The Blouin Project

Updated: Aug 24

For this one, we will be taking a step back from the ongoing renovations at the Camellia Project and look back at our previous project, the Blouin Project.


I find the best way to learn anything or grow in any significant way is to always be slightly in over your head. I don't mean to act irresponsibly or take unnecessary risks, but it is hard to experience significant growth unless you venture outside your comfort zone.


We definitely ventured outside our comfort zone when we purchased and began rehabbing this one.


Prior to this project, our remodeling experience was limited to painting, replacing light fixtures and some simple carpentry. Nothing that required plans, permits, inspections, multiple 30-yard rolloff dumpsters and months worth of work.


Before we started the project, the Blouin Project was a 1930's cottage with a large, architecturally designed, modern (in every sense of the word) addition on the rear. It was obviously well built but could use some love.


The paint was faded and peeling on the exterior, and the landscaping was bordering upon haunted house status. Then there was the old, dirty metal awning over the front door that was annoyingly askew, a sheet metal covering that ran the length of the driveway on the right side of the house (blocking sunlight from entering windows in five rooms), a kitchen roughly the size of a walk-in closet, fixtures and paint that needed updating and a subfloor that was suspiciously spongy in certain areas.

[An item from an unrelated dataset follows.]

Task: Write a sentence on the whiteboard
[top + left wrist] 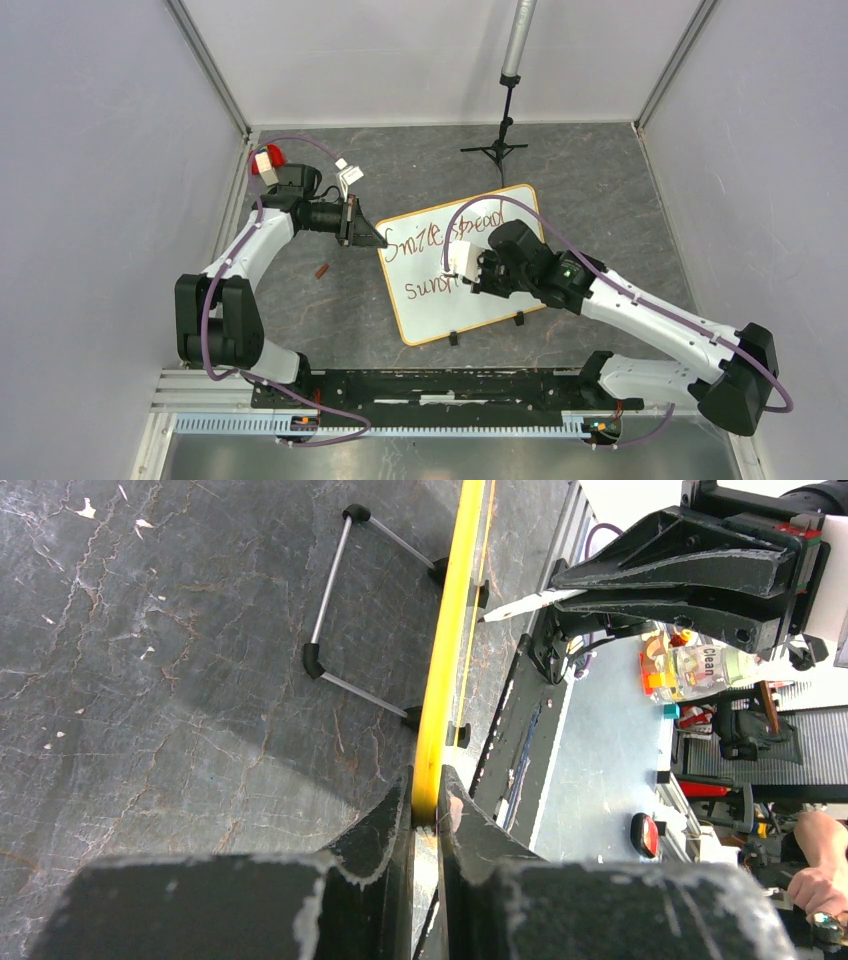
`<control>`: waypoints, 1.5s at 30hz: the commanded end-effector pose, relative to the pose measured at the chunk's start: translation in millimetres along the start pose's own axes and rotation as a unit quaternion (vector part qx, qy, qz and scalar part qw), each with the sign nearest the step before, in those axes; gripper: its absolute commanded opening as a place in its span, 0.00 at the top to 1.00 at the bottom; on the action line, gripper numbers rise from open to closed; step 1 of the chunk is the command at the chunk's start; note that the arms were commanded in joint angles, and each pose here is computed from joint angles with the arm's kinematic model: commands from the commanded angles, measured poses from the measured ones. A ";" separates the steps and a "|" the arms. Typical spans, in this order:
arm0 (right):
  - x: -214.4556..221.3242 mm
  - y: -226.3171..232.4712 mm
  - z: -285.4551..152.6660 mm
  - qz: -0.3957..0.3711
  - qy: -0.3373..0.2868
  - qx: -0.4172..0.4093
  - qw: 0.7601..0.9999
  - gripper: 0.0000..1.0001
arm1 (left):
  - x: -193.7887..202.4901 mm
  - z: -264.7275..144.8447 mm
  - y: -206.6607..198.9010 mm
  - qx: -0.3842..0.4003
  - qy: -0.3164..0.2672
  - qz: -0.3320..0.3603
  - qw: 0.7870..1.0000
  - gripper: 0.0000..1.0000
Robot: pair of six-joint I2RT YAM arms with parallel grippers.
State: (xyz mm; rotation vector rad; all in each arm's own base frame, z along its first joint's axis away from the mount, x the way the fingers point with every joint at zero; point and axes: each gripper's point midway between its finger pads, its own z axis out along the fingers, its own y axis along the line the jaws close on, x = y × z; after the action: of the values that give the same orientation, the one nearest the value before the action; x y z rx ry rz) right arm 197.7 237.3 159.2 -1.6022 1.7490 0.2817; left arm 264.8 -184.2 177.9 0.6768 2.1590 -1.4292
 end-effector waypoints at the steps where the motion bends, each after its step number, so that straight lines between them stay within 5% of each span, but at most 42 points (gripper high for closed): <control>1: -23.4 -22.7 -9.2 0.005 -0.029 0.044 0.999 1.00 | -10.9 2.4 4.8 -0.018 -0.004 0.031 0.999 0.98; 28: -6.3 -31.7 -12.0 0.006 -0.001 0.067 0.998 1.00 | -11.1 2.9 6.1 -0.017 -0.003 0.030 0.999 0.98; 45: 12.0 3.8 0.5 -0.016 0.024 -0.012 1.000 1.00 | -11.2 4.6 8.0 -0.015 -0.001 0.026 1.000 0.98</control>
State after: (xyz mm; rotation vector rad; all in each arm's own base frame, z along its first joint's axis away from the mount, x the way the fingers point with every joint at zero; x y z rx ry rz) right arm 200.2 234.3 153.5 -1.6280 1.7656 0.2606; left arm 265.0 -184.6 178.1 0.6782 2.1589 -1.4298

Through all of that, we could see the potential for a beautiful, highly functional home, so we moved forward with the purchase. Below is a sneak peak at the finished project for comparison.



Early in the process, we decided to bring in professionals to help with the design, and that ended up being possibly the best decision we made throughout the process. I can't stress enough the importance of a high quality set of plans for any major remodeling or construction project. If you skimp on the plans, you will pay for it in the end.

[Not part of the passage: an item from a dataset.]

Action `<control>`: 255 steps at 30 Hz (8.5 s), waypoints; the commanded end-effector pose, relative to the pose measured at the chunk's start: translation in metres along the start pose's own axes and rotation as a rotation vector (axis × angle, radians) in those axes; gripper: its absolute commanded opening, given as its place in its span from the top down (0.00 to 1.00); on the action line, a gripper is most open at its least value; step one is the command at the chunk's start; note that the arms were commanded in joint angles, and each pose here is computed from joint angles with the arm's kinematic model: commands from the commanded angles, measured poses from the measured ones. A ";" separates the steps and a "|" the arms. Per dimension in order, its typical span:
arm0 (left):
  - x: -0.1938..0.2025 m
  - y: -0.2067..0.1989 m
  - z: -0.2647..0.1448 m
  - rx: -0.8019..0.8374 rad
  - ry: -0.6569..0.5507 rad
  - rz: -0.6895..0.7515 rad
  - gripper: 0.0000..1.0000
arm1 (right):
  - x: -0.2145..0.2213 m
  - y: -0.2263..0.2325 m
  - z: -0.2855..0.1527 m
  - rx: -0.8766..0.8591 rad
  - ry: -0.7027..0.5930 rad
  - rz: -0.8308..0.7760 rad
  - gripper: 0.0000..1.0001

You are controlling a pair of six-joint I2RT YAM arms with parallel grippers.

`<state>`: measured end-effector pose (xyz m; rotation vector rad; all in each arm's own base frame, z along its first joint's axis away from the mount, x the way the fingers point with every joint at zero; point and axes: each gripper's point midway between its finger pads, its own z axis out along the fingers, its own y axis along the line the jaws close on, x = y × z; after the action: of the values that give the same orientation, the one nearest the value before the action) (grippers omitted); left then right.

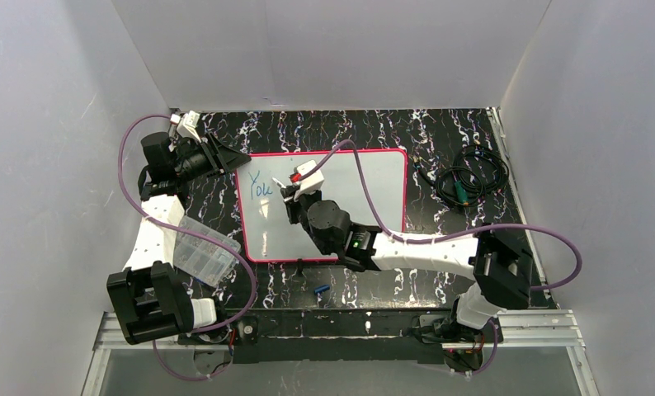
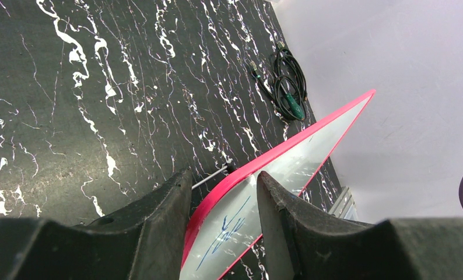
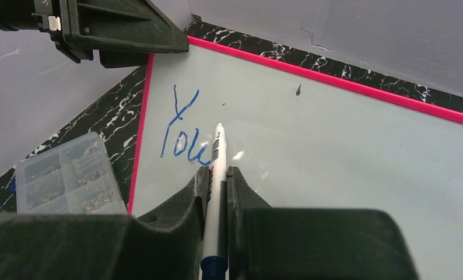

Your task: Write a sentence on the whiteboard

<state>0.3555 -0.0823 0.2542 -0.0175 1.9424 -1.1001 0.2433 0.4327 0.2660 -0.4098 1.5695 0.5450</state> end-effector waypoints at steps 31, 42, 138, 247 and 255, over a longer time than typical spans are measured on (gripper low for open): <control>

Our designer was a company called Mireworks. If you are in the greater Baton Rouge area, you should definitely check them out: /https://www.mireworks.net/


They walked us through a few layout options and helped us weigh the pros and cons of each. We initially wanted to keep the kitchen in roughly the same spot but remove walls and add an island, etc., but we quickly came to the realization that if you are going to move plumbing five feet, it really doesn't cost all that much more to move it 25 feet.


It was then that we decided to radically change the entire layout and function of the kitchen, moving the sink some 25 feet from it's original spot on an interior wall to a wall with a window that was once the dining room. Once that broke the dam of our hesitancy, other changes quickly followed: giant island, quadruple-width cased opening, wall of cabinets and an oversized range, among countless others.


Before and after photos from roughly the same positions. Note the absence of several walls.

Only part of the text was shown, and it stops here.